Document Type

Article

Abstract

This article transcribes a presentation delivered by Professor O’Neill at the EPA-Tribal Leaders Summit, hosted by the Confederated Tribes of the Umatilla Indian Reservation, August 21-25, 2006. This article maintains that the call to protect tribal harvests—to ensure healthy and robust fisheries—is at the core of the sovereign compact between the United States and the various Native nations. The United States is, in fact, legally obligated to uphold this compact, manifested prominently in the treaties. The United States and the states are also legally bound to remedy a long history of attempts to assimilate and discriminate against Native peoples and their land- and resource-based cultures. These legal obligations mean that federal and state agencies' work must be different when Native peoples—rather than just the general population—are among those affected by environmental contamination. Part I of the article discusses background issues including contamination and exposure, the impacts and regulatory responses by government regulators, and the example of Oregon’s water quality standards.

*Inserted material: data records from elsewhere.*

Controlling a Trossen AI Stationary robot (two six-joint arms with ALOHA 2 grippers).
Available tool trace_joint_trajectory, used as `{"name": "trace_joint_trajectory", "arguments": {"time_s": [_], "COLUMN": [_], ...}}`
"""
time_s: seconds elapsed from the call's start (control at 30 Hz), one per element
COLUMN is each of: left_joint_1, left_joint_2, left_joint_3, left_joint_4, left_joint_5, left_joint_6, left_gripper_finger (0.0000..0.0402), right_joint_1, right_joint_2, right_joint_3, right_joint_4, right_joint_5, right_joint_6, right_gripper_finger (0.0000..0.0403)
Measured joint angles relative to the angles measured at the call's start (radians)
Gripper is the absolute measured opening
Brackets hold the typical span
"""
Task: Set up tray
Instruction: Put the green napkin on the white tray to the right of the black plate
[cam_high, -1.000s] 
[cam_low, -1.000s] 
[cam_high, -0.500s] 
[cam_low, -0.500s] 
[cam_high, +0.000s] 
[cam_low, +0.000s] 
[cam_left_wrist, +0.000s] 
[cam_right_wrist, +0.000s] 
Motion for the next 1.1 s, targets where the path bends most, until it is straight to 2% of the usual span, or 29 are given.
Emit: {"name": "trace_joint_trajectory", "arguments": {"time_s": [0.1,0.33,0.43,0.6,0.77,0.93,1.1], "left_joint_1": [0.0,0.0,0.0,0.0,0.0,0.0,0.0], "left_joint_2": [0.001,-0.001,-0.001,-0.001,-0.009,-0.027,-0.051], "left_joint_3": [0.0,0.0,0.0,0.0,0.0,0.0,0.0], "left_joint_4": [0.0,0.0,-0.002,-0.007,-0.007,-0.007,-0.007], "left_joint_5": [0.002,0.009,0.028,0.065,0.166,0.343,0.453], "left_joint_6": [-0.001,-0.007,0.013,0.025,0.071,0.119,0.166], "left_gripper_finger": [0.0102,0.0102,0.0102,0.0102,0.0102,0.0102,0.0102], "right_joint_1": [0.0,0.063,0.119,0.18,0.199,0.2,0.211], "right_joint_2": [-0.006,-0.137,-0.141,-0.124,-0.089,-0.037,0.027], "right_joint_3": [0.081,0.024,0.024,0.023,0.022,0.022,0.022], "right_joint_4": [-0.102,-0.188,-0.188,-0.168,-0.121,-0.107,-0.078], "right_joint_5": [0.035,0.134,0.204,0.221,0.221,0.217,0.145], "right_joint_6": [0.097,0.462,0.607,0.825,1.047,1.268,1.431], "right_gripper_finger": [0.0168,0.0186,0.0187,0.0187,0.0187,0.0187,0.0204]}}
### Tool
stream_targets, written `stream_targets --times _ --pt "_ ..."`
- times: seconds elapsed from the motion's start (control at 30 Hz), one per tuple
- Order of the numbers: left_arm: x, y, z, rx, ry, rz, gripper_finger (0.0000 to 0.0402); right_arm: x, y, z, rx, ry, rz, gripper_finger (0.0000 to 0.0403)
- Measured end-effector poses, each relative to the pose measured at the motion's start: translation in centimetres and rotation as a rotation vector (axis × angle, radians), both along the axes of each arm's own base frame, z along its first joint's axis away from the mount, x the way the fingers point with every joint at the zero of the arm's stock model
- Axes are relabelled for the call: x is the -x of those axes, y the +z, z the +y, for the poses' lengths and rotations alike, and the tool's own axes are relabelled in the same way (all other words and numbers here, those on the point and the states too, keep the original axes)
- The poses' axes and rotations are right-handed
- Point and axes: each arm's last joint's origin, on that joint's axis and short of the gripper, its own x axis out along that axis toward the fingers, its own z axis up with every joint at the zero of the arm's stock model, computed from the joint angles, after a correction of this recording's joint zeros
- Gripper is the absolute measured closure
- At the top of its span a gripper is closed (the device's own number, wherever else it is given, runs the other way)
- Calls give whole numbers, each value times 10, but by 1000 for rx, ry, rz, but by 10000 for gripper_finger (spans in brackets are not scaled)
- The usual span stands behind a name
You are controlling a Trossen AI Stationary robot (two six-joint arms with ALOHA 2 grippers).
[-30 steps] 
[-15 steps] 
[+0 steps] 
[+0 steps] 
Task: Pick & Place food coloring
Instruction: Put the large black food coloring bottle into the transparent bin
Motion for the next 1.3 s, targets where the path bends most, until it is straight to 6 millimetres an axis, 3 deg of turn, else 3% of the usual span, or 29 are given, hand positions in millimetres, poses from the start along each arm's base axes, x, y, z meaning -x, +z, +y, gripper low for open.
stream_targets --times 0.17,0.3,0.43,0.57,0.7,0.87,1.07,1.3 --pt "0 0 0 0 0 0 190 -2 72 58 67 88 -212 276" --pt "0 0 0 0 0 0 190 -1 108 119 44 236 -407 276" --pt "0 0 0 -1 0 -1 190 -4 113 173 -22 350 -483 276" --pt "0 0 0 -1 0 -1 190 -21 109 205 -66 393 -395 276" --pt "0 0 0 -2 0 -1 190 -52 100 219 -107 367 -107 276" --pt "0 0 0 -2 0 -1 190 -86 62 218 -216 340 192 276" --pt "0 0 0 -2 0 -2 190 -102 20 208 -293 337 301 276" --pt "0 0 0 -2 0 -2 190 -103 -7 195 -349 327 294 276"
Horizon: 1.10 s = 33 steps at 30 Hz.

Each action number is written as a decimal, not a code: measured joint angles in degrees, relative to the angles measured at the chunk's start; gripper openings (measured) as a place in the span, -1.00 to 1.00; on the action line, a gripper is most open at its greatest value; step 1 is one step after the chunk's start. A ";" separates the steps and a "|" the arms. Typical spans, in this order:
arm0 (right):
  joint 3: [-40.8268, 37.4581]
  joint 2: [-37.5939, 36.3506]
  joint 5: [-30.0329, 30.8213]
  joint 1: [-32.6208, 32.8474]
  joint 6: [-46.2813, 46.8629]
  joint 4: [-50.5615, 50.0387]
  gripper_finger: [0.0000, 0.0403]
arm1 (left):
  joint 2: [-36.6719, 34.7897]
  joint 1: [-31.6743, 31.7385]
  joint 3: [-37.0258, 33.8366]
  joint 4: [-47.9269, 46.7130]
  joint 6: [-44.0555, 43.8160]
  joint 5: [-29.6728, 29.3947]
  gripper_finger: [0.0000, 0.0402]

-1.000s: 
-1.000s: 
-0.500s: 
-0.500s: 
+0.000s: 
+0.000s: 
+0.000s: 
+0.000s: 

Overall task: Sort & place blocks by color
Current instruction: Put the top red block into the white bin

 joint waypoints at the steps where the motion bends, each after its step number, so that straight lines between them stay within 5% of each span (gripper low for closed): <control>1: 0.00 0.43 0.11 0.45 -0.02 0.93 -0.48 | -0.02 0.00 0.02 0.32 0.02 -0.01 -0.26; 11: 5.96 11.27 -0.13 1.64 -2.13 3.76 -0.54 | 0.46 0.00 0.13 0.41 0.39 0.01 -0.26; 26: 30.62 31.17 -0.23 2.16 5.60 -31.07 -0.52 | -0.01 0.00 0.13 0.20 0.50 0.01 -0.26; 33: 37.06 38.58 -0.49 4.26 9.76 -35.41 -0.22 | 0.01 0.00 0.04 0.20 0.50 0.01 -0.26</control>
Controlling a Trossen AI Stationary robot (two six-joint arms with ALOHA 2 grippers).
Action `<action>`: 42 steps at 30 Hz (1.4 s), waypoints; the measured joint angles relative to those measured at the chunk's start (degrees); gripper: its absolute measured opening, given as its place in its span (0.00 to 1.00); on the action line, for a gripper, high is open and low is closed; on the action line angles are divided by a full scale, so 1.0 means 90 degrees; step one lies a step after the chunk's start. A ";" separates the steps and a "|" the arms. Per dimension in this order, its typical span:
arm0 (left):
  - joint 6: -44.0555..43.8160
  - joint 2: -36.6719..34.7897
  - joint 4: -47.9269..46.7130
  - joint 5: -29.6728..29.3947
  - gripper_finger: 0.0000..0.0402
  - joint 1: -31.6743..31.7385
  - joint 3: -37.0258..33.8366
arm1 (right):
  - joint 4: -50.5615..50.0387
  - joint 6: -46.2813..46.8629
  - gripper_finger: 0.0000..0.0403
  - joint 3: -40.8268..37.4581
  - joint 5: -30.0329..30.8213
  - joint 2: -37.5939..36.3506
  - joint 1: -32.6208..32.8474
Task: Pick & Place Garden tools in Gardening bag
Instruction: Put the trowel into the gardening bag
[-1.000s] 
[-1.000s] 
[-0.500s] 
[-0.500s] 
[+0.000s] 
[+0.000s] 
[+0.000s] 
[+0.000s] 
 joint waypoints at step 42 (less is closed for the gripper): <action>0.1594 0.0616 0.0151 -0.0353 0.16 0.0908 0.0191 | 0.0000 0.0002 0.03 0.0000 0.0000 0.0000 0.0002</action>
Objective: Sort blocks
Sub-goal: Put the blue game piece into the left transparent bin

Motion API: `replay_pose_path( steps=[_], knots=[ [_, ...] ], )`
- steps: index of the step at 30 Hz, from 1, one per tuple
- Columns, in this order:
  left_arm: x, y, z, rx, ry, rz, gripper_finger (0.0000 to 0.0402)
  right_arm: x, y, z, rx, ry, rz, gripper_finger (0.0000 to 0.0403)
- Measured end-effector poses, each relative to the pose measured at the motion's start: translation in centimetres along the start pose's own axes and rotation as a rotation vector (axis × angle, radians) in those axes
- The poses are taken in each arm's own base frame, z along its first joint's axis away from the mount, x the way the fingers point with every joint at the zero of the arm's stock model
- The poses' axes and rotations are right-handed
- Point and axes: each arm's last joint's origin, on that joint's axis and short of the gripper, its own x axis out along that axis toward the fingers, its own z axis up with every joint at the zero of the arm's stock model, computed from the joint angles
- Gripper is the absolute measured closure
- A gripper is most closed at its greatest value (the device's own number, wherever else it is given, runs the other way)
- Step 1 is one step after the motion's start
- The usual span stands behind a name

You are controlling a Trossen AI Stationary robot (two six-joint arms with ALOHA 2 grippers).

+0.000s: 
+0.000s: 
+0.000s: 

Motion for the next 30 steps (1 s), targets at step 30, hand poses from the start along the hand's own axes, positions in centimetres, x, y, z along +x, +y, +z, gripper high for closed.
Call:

Part II explains treaty guarantees, the treaty language and logic, and treaty obligations Oregon’s water quality standards. Part III examines the protections against discrimination, such as equal protection, civil rights statutes, and civil rights obligations using Oregon’s water quality standards as an example. This article concludes that agencies labor under not only legal commitments, but moral commitments as well, to fulfill their calling as trustee and steward, and to honor the treaty promises.